• Task details:
Omit the pictures and print exactly the lines of the listing below, starting at the first and ending at the line containing "Camera: 395 x".

BEGIN

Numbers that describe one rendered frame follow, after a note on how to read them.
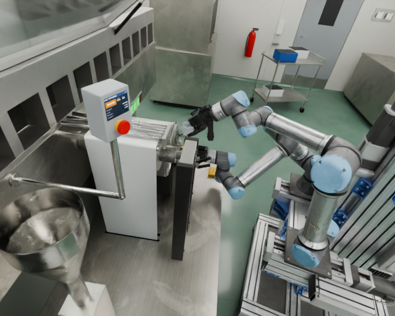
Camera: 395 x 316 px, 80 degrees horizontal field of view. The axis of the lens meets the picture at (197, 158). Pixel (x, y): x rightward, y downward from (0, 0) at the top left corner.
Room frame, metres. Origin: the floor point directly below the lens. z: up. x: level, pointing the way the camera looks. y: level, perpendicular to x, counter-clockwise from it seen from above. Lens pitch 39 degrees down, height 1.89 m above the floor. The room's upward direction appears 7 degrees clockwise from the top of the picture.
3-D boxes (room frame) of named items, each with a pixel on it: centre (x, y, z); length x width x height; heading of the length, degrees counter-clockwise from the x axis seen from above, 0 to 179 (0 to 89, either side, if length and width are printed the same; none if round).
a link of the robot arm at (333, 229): (0.70, -0.62, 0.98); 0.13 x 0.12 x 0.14; 139
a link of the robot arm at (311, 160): (1.19, -0.76, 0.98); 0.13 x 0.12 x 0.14; 28
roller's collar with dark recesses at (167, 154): (0.70, 0.11, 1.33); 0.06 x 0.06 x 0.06; 88
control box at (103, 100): (0.40, 0.18, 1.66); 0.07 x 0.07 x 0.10; 64
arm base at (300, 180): (1.18, -0.76, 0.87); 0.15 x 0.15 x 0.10
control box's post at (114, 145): (0.40, 0.18, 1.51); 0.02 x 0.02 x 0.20
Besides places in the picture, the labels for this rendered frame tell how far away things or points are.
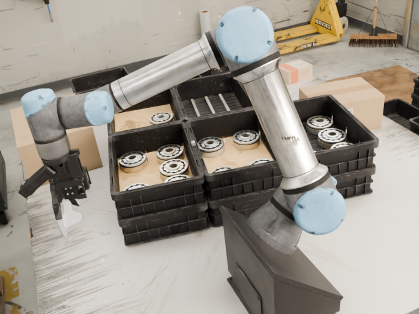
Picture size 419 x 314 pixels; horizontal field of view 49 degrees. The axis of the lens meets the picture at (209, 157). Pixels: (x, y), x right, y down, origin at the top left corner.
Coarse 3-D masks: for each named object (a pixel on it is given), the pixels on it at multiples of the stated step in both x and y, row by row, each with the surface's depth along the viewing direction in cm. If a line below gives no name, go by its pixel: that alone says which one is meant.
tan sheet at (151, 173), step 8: (152, 152) 181; (152, 160) 176; (184, 160) 173; (144, 168) 172; (152, 168) 171; (120, 176) 169; (128, 176) 168; (136, 176) 168; (144, 176) 167; (152, 176) 166; (160, 176) 166; (192, 176) 164; (120, 184) 164; (128, 184) 164; (152, 184) 162
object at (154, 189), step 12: (132, 132) 175; (108, 144) 169; (108, 156) 162; (180, 180) 146; (192, 180) 145; (204, 180) 147; (120, 192) 143; (132, 192) 143; (144, 192) 144; (156, 192) 145
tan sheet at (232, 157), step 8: (232, 136) 185; (232, 144) 180; (224, 152) 175; (232, 152) 175; (240, 152) 174; (248, 152) 174; (256, 152) 173; (264, 152) 173; (208, 160) 172; (216, 160) 171; (224, 160) 171; (232, 160) 170; (240, 160) 170; (248, 160) 169; (208, 168) 167
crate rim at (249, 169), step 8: (232, 112) 181; (240, 112) 180; (192, 120) 178; (200, 120) 179; (192, 136) 168; (200, 152) 158; (200, 160) 154; (240, 168) 147; (248, 168) 147; (256, 168) 148; (264, 168) 149; (272, 168) 149; (208, 176) 146; (216, 176) 146; (224, 176) 147; (232, 176) 148

END

• Result:
Numbers that describe one rendered frame follow, after a note on how to read them.
Camera: 395 x 316 px, 80 degrees horizontal field of view. The axis of the lens meets the picture at (197, 158). Pixel (x, y): x rightward, y downward from (0, 0) at the top left corner.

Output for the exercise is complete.